Gönül kahramanlarının izinde... Dergi Editörü Sayı:
95 -
AĞZIMI DİKSELER
Tel tel ve iplik iplik dikseler de ağzımı;
Tek ses duysalar; Allah… Yoklayanlar nabzımı. (Necip Fazıl, Çile, 1973)
Gönül kahramanlarını, “Mevzuunu bulamaz ki ‘ben’ desin!” cümlesiyle tasvir ediyor Allah dostu… Beyaz sayfalar, kalem ve başta kulak ve göz olmak üzere duymaya, görmeye memur ne kadar uzuv varsa şahit ki, biz ise nefsimizin “öznesi” olmadığı cümleler kuramıyoruz… Böyleyken bir büyük işe kalkıştık ve Üstad’ın ‘esasın ruhu’ diye tarif ettiği “tasavvuf”u elinizdeki sayı konusu ilân etmeye cesaret ettik. Allah, cahil cesaretimize, kararmış gönüllerimize, kıt aklımıza rağmen kalkıştığımız bu zorların zoru işte, sırf o “gönül dostlarına” duyduğumuz muhabbet hürmetine bizi afv etsin ve yazdıklarımızı, dergimizi kendi rızasına uygun ve sevdiklerine lâyık kılsın…
Dedik ya nefsimizin öznesi olmadığı cümleler kuramıyoruz, işte bir örneğini vereyim. Berrak bir yaz akşamı… Lacivert gökyüzünde etrafında nurdan ışık demetiyle dolunay. Yerdeki kum taneleri kadar çok, gecenin süsü yıldızlar… Karanlığın koyuluğunu gideren nazlı bulutlar… Şiirlere, romanlara ve aşka konu olmuş bu manzaradan ürken, korkan biri olabilir mi? Evet olabilir… Deniz kıyısında bir banka oturup bu güzelim tabloyu seyretmekten hele hele şehrin sesinden, ışığından, hengâmesinden uzakta, bir ormanda sırtını toprağa verip göğe doyasıya bakmaktan insan korkar mı? Evet korkuyorum. Ucu bucağı olmayan boşluk, boşlukta desteksiz duran ay ve yıldızlar, nereden gelip nereye gittiği meçhul bulutlar, boşlukta akıp giden kâinat beni ürpertiyor. Sığınacak bir liman arıyorum bu demlerde. Kısa tefekkür belki kısa tekbirler ve sonra bolca gaflet…

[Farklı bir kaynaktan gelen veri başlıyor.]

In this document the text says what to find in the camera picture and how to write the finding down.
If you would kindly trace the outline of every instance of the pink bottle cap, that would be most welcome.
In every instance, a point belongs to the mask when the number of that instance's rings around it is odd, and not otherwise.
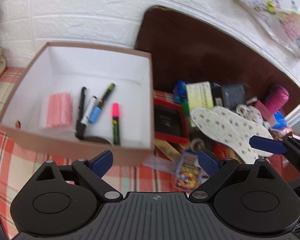
[[[118,103],[113,103],[112,104],[112,117],[120,117],[119,104]]]

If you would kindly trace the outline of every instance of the triangular hole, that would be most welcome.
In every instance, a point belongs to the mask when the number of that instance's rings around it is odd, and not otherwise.
[[[257,173],[257,178],[260,179],[274,179],[272,173],[267,169],[266,166],[259,166],[259,170]]]
[[[48,179],[54,179],[54,178],[55,177],[54,177],[52,168],[50,166],[48,166],[48,167],[45,167],[43,172],[41,172],[41,174],[39,175],[37,180],[48,180]]]

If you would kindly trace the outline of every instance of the open box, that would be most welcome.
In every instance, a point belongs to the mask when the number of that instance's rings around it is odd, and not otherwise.
[[[75,123],[81,87],[86,98],[100,99],[107,86],[116,87],[95,124],[85,136],[113,141],[111,106],[120,105],[121,146],[79,141]],[[59,92],[73,96],[73,130],[41,129],[44,97]],[[15,85],[0,115],[0,127],[21,147],[46,154],[90,159],[104,150],[114,153],[118,165],[141,164],[153,152],[153,88],[151,55],[137,50],[64,42],[47,43]]]

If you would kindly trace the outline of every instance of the wooden panel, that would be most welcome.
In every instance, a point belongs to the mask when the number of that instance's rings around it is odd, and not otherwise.
[[[187,14],[160,6],[146,11],[135,49],[150,52],[154,89],[172,92],[177,80],[243,83],[246,98],[263,100],[273,84],[285,87],[290,113],[300,88],[271,62],[223,31]]]

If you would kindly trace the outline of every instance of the silver screw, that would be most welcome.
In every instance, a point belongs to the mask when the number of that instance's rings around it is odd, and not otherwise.
[[[192,196],[195,197],[195,198],[206,198],[208,196],[208,193],[206,193],[205,191],[195,191],[192,193]]]
[[[115,198],[120,197],[120,194],[119,194],[119,192],[116,192],[116,191],[108,191],[105,193],[105,197],[108,199],[115,199]]]

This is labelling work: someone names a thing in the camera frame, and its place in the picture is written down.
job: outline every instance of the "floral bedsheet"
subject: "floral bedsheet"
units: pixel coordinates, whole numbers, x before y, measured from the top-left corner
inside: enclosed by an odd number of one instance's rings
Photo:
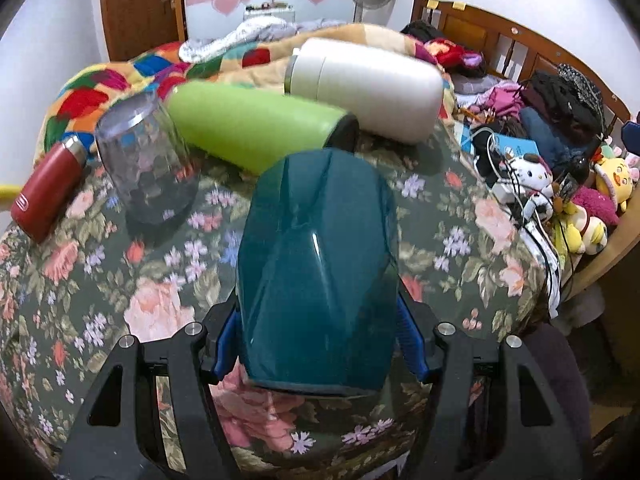
[[[544,274],[456,146],[439,123],[414,147],[363,135],[358,156],[395,192],[399,272],[412,296],[474,337],[502,339],[531,313]],[[193,208],[146,232],[94,164],[47,242],[31,244],[16,226],[4,234],[0,399],[47,464],[123,334],[169,337],[228,297],[253,185],[206,158]],[[430,392],[398,352],[372,397],[259,390],[240,363],[210,389],[247,476],[323,480],[359,478],[407,452]],[[183,469],[167,381],[158,382],[158,400],[169,464]]]

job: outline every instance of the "logo on red bottle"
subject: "logo on red bottle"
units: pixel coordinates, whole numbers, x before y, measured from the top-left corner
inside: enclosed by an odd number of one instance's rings
[[[20,193],[18,198],[15,199],[15,205],[17,205],[21,211],[27,212],[27,209],[29,208],[29,201],[27,200],[27,197]]]

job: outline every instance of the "blue gripper pad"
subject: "blue gripper pad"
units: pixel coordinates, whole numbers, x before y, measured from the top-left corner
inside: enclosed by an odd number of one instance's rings
[[[424,357],[424,339],[415,325],[409,308],[399,294],[396,333],[407,368],[420,382],[424,382],[429,374],[429,367]]]
[[[216,367],[213,371],[220,381],[234,369],[236,359],[238,358],[238,341],[240,341],[239,335],[241,330],[240,313],[234,310],[226,320],[222,334],[218,340]]]

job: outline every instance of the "door handle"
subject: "door handle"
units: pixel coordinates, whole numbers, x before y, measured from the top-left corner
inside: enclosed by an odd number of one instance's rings
[[[175,9],[175,0],[160,0],[160,3],[165,4],[167,2],[171,2],[171,8]]]

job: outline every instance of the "wooden door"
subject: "wooden door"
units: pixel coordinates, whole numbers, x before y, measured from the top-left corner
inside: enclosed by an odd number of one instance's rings
[[[100,0],[112,61],[126,61],[178,40],[174,0]]]

Oysaki ismini bile söylemekte zorlandığım ilim dalları, mesela astronomi, fizik vs. bütün kuralları yüzyıllar önceden keşfedip ilân etmişti. Korkulacak bir şey yoktu anlayacağınız. Dünya kendi etrafında, ay dünyanın etrafında, ikisi ve diğerleri de güneşin etrafında dönüyorlardı. Hem günler, aylar, mevsimler de böylelikle meydana geliyordu. Yani zaman… Nereden gelip nereye gittiği belli olmayan zaman… O ne yaman bir mefhum…
Akıl cücesini iknâ etmeye ne var! Yerçekimi de, atom de, yörünge de, zaman de olsun bitsin… O zaten ikna olmaya hazır, ya gönül? Gönül, ruh, kalb adına ne dersen de bu kadar çabuk ikna olmuyor işte. Hayat, ölüm, varlık, yokluk, zaman, mekân… Bizatihi insan, meçhul… Cennet, cehennem… Ahiret… Melek… Ve Allah… Bütün bunlar akılla, beş duyu hassesiyle her yönüyle anlaşılacak kavramlar değil ki… Bir sır var… Ötelerde, ötelerin ötesinde, onun da ötesinde… Neylersin cevap arıyor işte insan…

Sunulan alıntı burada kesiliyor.